PROBLEM TO SOLVE
Write out the entire listing below exactly, with the pictures left out.

DATA
-- Opening Marker --

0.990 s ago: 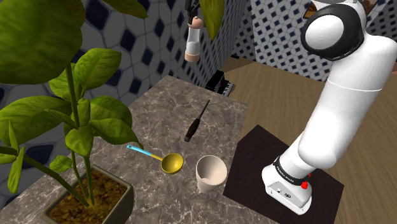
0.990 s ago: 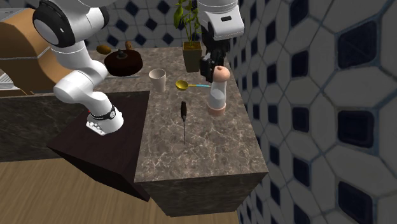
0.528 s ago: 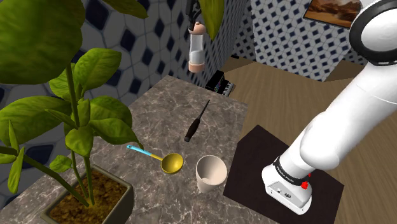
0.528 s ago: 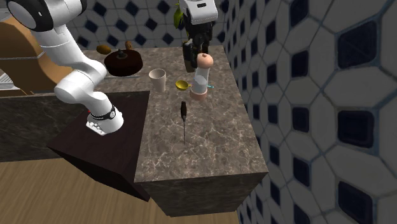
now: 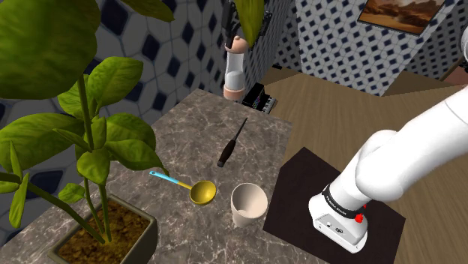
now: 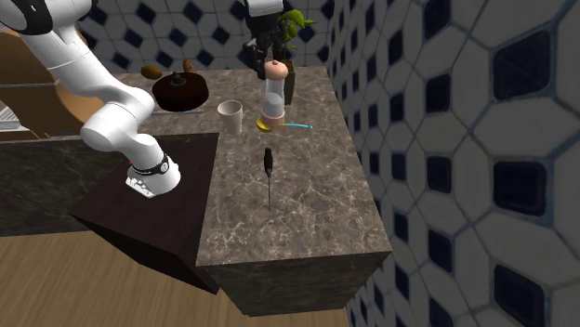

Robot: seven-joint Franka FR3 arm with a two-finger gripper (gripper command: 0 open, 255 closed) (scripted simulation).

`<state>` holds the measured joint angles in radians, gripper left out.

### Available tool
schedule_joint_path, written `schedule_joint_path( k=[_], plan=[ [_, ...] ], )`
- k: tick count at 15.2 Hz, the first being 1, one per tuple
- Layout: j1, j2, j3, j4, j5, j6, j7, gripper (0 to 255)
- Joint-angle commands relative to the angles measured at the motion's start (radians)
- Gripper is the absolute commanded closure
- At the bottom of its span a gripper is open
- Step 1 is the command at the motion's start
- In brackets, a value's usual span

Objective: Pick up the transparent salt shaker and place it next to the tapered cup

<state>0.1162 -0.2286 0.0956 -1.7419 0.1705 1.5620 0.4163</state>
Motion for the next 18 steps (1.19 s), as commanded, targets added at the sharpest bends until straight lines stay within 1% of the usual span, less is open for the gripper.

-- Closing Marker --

RESPONSE TO THE EXERCISE
0.990 s ago: 
0.990 s ago: 
0.528 s ago: 
0.528 s ago: 
now: 
now: 

Robot: seven-joint Franka FR3 arm with a two-finger gripper (gripper command: 0 open, 255 closed) (scripted simulation).

`<state>` holds the measured joint angles in radians, gripper left out.

### Available tool
schedule_joint_path, written `schedule_joint_path( k=[_], plan=[ [_, ...] ], )`
- k: tick count at 15.2 Hz, the first being 1, one per tuple
- Layout: j1, j2, j3, j4, j5, j6, j7, gripper (0 to 255)
- Joint-angle commands relative to the angles measured at the motion's start (radians)
- Gripper is the absolute commanded closure
- At the bottom of its span a gripper is open
- Step 1 is the command at the motion's start
- In brackets, a value's usual span

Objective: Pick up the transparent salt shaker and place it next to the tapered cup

<state>0.1162 -0.2286 0.0956 -1.7419 0.1705 1.5620 0.4163</state>
Motion for the next 18 steps (1.19 s), as commanded, targets added at the sharpest bends until straight lines stay within 1% of the usual span, less is open for the gripper.

That completes the output.